Suppression des postes RASED avant que le budget ne soit voté !

A ce chapitre, figure un paragraphe sur les conséquences de la suppression des 3000 postes E et G de RASED. Il est en effet demandé aux IA « d’apporter une attention particulière aux maîtres spécialisés qui devront recevoir une affectation en poste fixe en adéquation avec leurs compétences acquises dans le suivi des élèves rencontrant des difficultés scolaires ». C’est la confirmation que les « réaffectations » annoncées dans le budget correspondent bien à des suppressions de postes E et G. La formule utilisée n’apporte aucune indication pratique, si ce n’est en termes de priorité (normale dans les mesures de carte scolaire). La notion d’affectation « en adéquation... » peut recouvrir plusieurs catégories de postes : enseignants référents, maîtres de soutien RAR, mais aussi des postes classe ordinaire en zones difficiles.

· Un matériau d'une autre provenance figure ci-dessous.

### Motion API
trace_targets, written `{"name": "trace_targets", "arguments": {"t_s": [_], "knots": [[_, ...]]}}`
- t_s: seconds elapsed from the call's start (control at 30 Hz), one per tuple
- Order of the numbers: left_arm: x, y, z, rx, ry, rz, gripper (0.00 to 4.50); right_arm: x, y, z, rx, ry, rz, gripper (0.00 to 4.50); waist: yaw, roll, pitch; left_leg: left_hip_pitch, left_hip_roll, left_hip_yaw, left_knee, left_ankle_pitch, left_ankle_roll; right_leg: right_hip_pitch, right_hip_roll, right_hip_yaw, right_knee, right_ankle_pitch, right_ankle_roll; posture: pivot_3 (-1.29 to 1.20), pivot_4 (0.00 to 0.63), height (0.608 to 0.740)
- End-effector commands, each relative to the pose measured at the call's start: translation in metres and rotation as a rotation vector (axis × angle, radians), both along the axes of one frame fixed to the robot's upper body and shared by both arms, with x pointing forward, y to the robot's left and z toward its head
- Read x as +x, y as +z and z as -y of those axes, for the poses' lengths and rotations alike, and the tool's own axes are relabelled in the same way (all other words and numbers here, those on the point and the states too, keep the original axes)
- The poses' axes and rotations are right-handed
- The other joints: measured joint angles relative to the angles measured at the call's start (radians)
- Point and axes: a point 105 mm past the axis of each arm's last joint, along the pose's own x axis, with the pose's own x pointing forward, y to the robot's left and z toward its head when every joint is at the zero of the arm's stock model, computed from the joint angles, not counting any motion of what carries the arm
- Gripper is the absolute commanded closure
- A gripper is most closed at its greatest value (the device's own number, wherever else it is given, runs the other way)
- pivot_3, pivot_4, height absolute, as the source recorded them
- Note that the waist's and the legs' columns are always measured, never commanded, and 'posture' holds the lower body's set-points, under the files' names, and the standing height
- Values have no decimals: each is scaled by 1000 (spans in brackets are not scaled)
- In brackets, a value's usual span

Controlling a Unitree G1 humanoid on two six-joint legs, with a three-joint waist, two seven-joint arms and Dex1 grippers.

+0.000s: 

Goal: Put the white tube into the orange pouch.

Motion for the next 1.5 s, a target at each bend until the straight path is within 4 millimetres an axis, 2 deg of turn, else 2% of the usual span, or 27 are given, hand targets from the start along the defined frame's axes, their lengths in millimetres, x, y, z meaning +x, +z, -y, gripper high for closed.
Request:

Néo-titulaires : des modalités et des personnels qui n’existent pas !

Pour les néo-titulaires, le projet anticipe le nouveau mode de recrutement et de formation notamment par « le choix de l’enseignant référent » dont nous n’avons aucune définition précise et par les modalités de formation qui « devront se dérouler hors du temps de présence des élèves » on trouve également le compagnonnage et le rôle accru du directeur dans cet accompagnement. Tous ces éléments doivent faire l’objet de discussions dans le cadre du nouveau mode de recrutement et sont mis en œuvre alors qu’à la rentrée 2009 les néo-titulaires sont des PE2 sortants. Ils pourront être nommés à titre définitif et hors barème pour éviter des postes difficiles.

La mobilité se réduit à la mobilité géographique.

Les phases complémentaires du mouvement ne sont plus soumises à élaboration d’une nouvelle liste de vœux par les collègues : « Aucune autre saisie de voeux ne devrait être organisée en vue de la phase d’ajustement dès lors que les enseignants auront en phase principale, formulé des vœux géographiques indicatifs ». En clair, ils seront affectés sur des postes vacants à partir des « indications » géographiques formulées lors de la phase principale. Ce procédé peut réduire la mobilité à la seule mobilité géographique, il n’est pas tenu compte du fait qu’un collègue peut rechercher en phase complémentaire un poste non pour sa localisation géographique mais en fonction de la nature du poste (direction d’école, poste spécialisé, etc.).

Accompagnement des collègues.

Afin d’éviter que les collègues n’aient recours qu’à leurs délégués du personnel pour être conseillés et accompagnés dans leur démarches, des plateformes téléphoniques seront mises en place. Elles seront constituées de personnels de l’IA quand ce sera possible ou, dans le cas contraire, de centrales téléphoniques privées. Chaque collègue sera informé individuellement de son projet d’affectation sans pouvoir contrôler qu’il a été traité avec équité. Aucun contrôle n’ayant pu être effectué par les délégués du personnel, chaque collègue se retrouve seul avec des informations distillées par des personnes étrangères à l’éducation nationale.